## SUPPLIED ENTRIES

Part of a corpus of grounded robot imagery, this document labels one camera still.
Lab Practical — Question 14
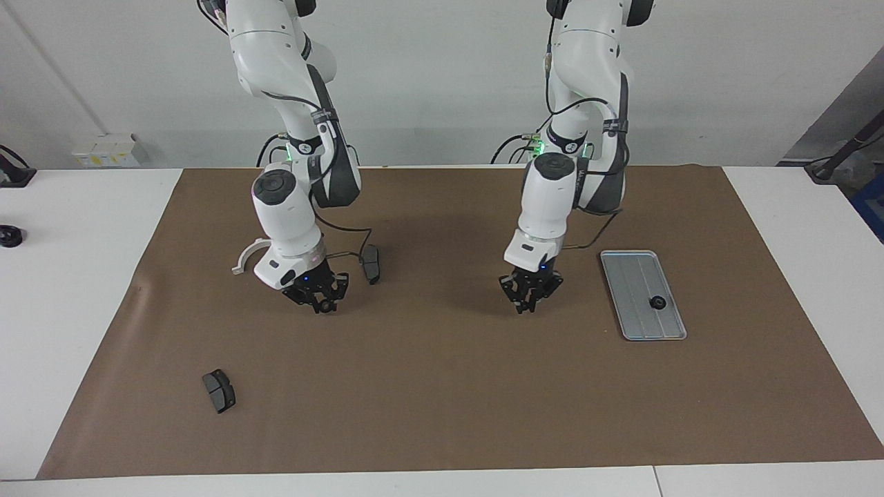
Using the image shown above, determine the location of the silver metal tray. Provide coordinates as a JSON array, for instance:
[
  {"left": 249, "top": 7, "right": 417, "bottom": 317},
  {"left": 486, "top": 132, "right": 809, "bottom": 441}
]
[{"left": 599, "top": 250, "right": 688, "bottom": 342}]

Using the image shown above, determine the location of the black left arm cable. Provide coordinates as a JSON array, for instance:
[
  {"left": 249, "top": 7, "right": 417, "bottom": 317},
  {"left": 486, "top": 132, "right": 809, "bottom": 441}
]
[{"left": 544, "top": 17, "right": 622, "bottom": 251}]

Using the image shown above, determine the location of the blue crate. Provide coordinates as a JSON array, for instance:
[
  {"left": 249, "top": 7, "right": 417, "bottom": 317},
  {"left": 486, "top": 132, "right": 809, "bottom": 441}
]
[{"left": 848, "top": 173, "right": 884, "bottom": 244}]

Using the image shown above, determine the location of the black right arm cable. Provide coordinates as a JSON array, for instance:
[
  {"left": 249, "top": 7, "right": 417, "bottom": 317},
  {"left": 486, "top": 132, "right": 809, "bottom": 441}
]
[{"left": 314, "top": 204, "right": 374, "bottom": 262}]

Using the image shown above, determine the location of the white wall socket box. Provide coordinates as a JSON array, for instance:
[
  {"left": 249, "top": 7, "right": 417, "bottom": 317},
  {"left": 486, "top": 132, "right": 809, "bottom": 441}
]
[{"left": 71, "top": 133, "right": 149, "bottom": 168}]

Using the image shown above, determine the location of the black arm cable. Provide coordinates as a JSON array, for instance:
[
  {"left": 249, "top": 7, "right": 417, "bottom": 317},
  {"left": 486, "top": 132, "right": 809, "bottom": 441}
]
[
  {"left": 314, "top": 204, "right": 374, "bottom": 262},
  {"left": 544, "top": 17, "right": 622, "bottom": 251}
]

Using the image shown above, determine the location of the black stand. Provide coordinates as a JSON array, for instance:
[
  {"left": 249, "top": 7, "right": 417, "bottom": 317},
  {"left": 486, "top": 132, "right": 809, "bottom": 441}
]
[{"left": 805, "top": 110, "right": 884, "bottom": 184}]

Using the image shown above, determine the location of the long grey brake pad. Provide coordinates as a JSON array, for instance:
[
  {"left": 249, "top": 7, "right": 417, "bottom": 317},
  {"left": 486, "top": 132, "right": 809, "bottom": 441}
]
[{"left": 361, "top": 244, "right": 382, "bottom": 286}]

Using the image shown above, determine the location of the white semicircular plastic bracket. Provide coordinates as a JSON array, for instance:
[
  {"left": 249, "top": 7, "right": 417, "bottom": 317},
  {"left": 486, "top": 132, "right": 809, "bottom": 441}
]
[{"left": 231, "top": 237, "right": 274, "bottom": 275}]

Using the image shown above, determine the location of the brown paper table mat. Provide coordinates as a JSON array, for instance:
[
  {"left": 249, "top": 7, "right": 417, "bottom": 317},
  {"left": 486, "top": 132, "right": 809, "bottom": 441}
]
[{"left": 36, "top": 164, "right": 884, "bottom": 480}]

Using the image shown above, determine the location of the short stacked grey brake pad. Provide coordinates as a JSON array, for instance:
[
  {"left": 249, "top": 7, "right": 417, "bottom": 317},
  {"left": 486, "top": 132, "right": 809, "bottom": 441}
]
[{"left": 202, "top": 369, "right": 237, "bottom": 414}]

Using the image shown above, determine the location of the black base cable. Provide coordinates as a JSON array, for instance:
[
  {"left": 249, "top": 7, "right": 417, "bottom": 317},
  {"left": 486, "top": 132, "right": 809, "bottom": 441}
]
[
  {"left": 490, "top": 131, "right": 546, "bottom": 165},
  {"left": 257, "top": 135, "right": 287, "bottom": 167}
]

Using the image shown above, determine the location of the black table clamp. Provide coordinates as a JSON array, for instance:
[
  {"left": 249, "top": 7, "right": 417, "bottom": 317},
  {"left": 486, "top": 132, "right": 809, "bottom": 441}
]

## TO DO
Repeat the entries exactly, pictures left out.

## SOLUTION TO THE PROBLEM
Part of a corpus of grounded robot imagery, this document labels one camera still.
Lab Practical — Question 14
Using the image shown above, determine the location of the silver metal tray. Provide coordinates as a JSON array, for instance:
[
  {"left": 249, "top": 7, "right": 417, "bottom": 317},
  {"left": 486, "top": 132, "right": 809, "bottom": 441}
]
[{"left": 599, "top": 250, "right": 688, "bottom": 342}]

Using the image shown above, determine the location of the black left arm cable. Provide coordinates as a JSON array, for instance:
[
  {"left": 249, "top": 7, "right": 417, "bottom": 317},
  {"left": 486, "top": 132, "right": 809, "bottom": 441}
]
[{"left": 544, "top": 17, "right": 622, "bottom": 251}]

Using the image shown above, determine the location of the blue crate. Provide coordinates as a JSON array, for instance:
[
  {"left": 249, "top": 7, "right": 417, "bottom": 317},
  {"left": 486, "top": 132, "right": 809, "bottom": 441}
]
[{"left": 848, "top": 173, "right": 884, "bottom": 244}]

Using the image shown above, determine the location of the black right arm cable. Provide coordinates as a JSON array, for instance:
[
  {"left": 249, "top": 7, "right": 417, "bottom": 317},
  {"left": 486, "top": 132, "right": 809, "bottom": 441}
]
[{"left": 314, "top": 204, "right": 374, "bottom": 262}]

Using the image shown above, determine the location of the white wall socket box. Provide coordinates as a JSON array, for instance:
[
  {"left": 249, "top": 7, "right": 417, "bottom": 317},
  {"left": 486, "top": 132, "right": 809, "bottom": 441}
]
[{"left": 71, "top": 133, "right": 149, "bottom": 168}]

Using the image shown above, determine the location of the black arm cable. Provide coordinates as a JSON array, for instance:
[
  {"left": 249, "top": 7, "right": 417, "bottom": 317},
  {"left": 486, "top": 132, "right": 809, "bottom": 441}
]
[
  {"left": 314, "top": 204, "right": 374, "bottom": 262},
  {"left": 544, "top": 17, "right": 622, "bottom": 251}
]

Using the image shown above, determine the location of the black stand. Provide coordinates as a JSON array, for instance:
[
  {"left": 249, "top": 7, "right": 417, "bottom": 317},
  {"left": 486, "top": 132, "right": 809, "bottom": 441}
]
[{"left": 805, "top": 110, "right": 884, "bottom": 184}]

Using the image shown above, determine the location of the long grey brake pad. Provide coordinates as a JSON array, for instance:
[
  {"left": 249, "top": 7, "right": 417, "bottom": 317},
  {"left": 486, "top": 132, "right": 809, "bottom": 441}
]
[{"left": 361, "top": 244, "right": 382, "bottom": 286}]

Using the image shown above, determine the location of the white semicircular plastic bracket. Provide coordinates as a JSON array, for instance:
[
  {"left": 249, "top": 7, "right": 417, "bottom": 317},
  {"left": 486, "top": 132, "right": 809, "bottom": 441}
]
[{"left": 231, "top": 237, "right": 274, "bottom": 275}]

Using the image shown above, determine the location of the brown paper table mat. Provide coordinates as a JSON array, for instance:
[
  {"left": 249, "top": 7, "right": 417, "bottom": 317},
  {"left": 486, "top": 132, "right": 809, "bottom": 441}
]
[{"left": 36, "top": 164, "right": 884, "bottom": 480}]

Using the image shown above, determine the location of the short stacked grey brake pad. Provide coordinates as a JSON array, for instance:
[
  {"left": 249, "top": 7, "right": 417, "bottom": 317},
  {"left": 486, "top": 132, "right": 809, "bottom": 441}
]
[{"left": 202, "top": 369, "right": 237, "bottom": 414}]

Using the image shown above, determine the location of the black base cable. Provide coordinates as a JSON array, for instance:
[
  {"left": 249, "top": 7, "right": 417, "bottom": 317},
  {"left": 486, "top": 132, "right": 809, "bottom": 441}
]
[
  {"left": 490, "top": 131, "right": 546, "bottom": 165},
  {"left": 257, "top": 135, "right": 287, "bottom": 167}
]

Using the image shown above, determine the location of the black table clamp. Provide coordinates as a JSON array, for instance:
[
  {"left": 249, "top": 7, "right": 417, "bottom": 317},
  {"left": 486, "top": 132, "right": 809, "bottom": 441}
]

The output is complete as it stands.